Vole: That is where it scores so well. People who read and loved the book will be satisfied. People who have never read the book will also be satisfied.
Badger: It’s intelligent, thoughtful, hard science fiction with a moral core. And it’s exciting, to boot. Ender is a hero you will root for, but you’ll also come to understand that his heroism comes at a cost.
Vole: Ender’s Game is an excellent movie, and one of the best science fiction movies to come out in years. It delivers the goods from beginning to end.
Badger: So if you’re one of those people who complains that Hollywood can’t make an intelligent and exciting science fiction film—
Vole: See Ender’s Game.
Badger: Yes. See it.
Vole: And that about wraps it up for this week. Join us next week, when we’ll be reviewing—
Badger: Thor: The Dork World.
Vole: That’s Dark.
Badger: Whatever.

 

 

Badger was once an award-winning SF novelist, until his involvement with a legendary multimillion-dollar Hollywood bomb destroyed his writing career. Vole was once a million-copy-selling comic-book writer, and he still thinks the “lion” version of Voltron is pretty darn cool.

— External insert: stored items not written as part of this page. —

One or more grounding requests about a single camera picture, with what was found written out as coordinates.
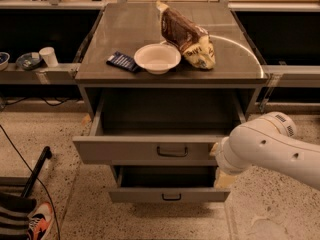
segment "shoe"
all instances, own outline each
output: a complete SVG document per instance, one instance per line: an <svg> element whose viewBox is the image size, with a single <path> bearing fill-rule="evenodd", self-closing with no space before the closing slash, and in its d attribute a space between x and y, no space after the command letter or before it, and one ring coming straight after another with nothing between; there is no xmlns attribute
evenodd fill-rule
<svg viewBox="0 0 320 240"><path fill-rule="evenodd" d="M48 235L54 221L51 204L41 204L30 219L28 240L44 240Z"/></svg>

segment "speckled floor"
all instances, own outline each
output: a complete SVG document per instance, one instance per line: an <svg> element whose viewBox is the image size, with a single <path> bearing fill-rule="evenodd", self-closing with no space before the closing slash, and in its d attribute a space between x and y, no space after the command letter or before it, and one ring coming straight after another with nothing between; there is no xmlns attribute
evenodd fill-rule
<svg viewBox="0 0 320 240"><path fill-rule="evenodd" d="M237 176L225 203L112 203L111 171L82 164L72 143L73 136L88 134L86 115L76 101L54 107L24 101L0 113L0 124L31 166L45 146L52 150L40 179L54 202L60 239L320 239L320 191L258 167ZM298 139L320 145L319 113L290 116ZM2 132L0 143L0 176L28 176ZM48 200L39 183L31 197ZM48 239L58 239L56 226Z"/></svg>

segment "gray countertop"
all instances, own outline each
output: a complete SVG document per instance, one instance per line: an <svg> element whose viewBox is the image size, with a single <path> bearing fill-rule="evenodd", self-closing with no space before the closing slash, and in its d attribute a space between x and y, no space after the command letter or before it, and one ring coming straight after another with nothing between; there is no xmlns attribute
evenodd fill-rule
<svg viewBox="0 0 320 240"><path fill-rule="evenodd" d="M267 81L231 12L219 3L168 3L184 16L207 29L214 43L216 67L201 71L188 62L168 73L152 75L144 70L130 73L106 65L120 51L129 56L144 45L163 41L155 3L112 3L94 34L76 76L79 84L108 83L208 83L261 84Z"/></svg>

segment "top drawer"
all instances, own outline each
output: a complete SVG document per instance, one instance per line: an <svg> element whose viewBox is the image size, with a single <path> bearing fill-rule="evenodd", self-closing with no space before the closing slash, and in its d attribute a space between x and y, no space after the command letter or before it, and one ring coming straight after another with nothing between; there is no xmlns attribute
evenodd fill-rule
<svg viewBox="0 0 320 240"><path fill-rule="evenodd" d="M213 144L238 121L231 90L106 88L74 143L86 163L215 165Z"/></svg>

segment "cup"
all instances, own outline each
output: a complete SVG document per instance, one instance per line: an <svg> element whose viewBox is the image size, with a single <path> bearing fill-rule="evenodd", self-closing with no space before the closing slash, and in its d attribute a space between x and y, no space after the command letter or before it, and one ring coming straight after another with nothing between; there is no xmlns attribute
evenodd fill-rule
<svg viewBox="0 0 320 240"><path fill-rule="evenodd" d="M53 47L45 47L39 51L39 54L44 59L48 67L53 68L59 65Z"/></svg>

Today, they’re just two old guys who like to watch movies, eat popcorn, and kvetch. Oh boy, do they kvetch. And despite his mild-mannered appearance, Vole will always be known around here as the man who wrote the brilliantly funny but hopelessly unpublishable comic-book script, "Bruce Wayne's and Lex Luthor's Ex-Girlfriends Meet and Compare Notes," which introduced the now legendary "Crotchless Batgirl Costume."